TASK DIRECTIONS – Pull out every line below that contains the word "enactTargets".

PROVIDED MATERIAL –

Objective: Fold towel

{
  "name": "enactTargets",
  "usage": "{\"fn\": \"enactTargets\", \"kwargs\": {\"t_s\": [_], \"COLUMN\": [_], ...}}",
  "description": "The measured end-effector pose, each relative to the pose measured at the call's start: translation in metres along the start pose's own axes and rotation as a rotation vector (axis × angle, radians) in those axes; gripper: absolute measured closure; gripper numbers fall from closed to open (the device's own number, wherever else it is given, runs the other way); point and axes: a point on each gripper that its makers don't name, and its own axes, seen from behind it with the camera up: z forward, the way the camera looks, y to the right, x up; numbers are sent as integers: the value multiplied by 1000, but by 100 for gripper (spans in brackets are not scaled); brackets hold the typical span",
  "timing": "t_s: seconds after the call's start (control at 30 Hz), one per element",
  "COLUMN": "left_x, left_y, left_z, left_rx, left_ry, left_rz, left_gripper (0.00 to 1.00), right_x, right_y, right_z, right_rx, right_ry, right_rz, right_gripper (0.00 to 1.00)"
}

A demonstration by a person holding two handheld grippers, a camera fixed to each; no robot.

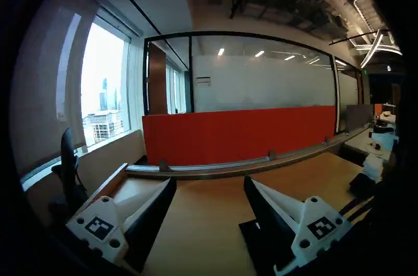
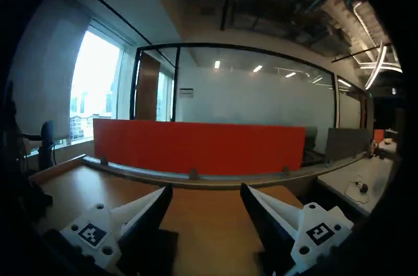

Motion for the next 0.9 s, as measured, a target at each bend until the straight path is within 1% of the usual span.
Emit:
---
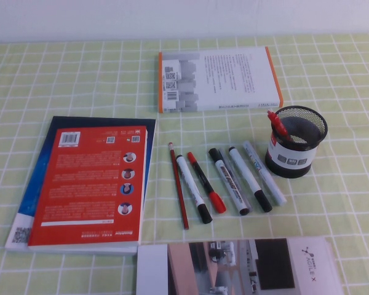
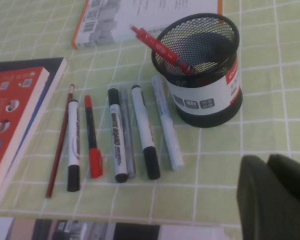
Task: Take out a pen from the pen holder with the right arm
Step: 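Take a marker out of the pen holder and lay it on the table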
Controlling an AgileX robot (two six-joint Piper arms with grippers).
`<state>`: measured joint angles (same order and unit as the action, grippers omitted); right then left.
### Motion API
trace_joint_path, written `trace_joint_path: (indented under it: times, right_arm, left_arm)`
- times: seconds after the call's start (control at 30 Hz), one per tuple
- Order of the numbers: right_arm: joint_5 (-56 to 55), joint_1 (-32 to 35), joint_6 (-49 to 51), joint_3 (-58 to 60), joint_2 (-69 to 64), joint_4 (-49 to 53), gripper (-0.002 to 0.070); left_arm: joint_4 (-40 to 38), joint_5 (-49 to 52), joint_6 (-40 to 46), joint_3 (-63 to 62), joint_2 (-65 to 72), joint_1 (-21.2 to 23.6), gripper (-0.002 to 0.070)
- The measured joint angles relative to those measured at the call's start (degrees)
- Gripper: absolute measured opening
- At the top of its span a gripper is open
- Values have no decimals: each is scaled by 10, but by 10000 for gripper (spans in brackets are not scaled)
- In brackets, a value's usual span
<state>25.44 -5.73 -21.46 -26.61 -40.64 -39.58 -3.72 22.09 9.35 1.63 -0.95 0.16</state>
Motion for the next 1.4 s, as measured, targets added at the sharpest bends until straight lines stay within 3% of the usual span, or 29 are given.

ANSWER AREA –
  "name": "enactTargets",
  "usage": "{\"fn\": \"enactTargets\", \"kwargs\": {\"t_s\": [_], \"COLUMN\": [_], ...}}",

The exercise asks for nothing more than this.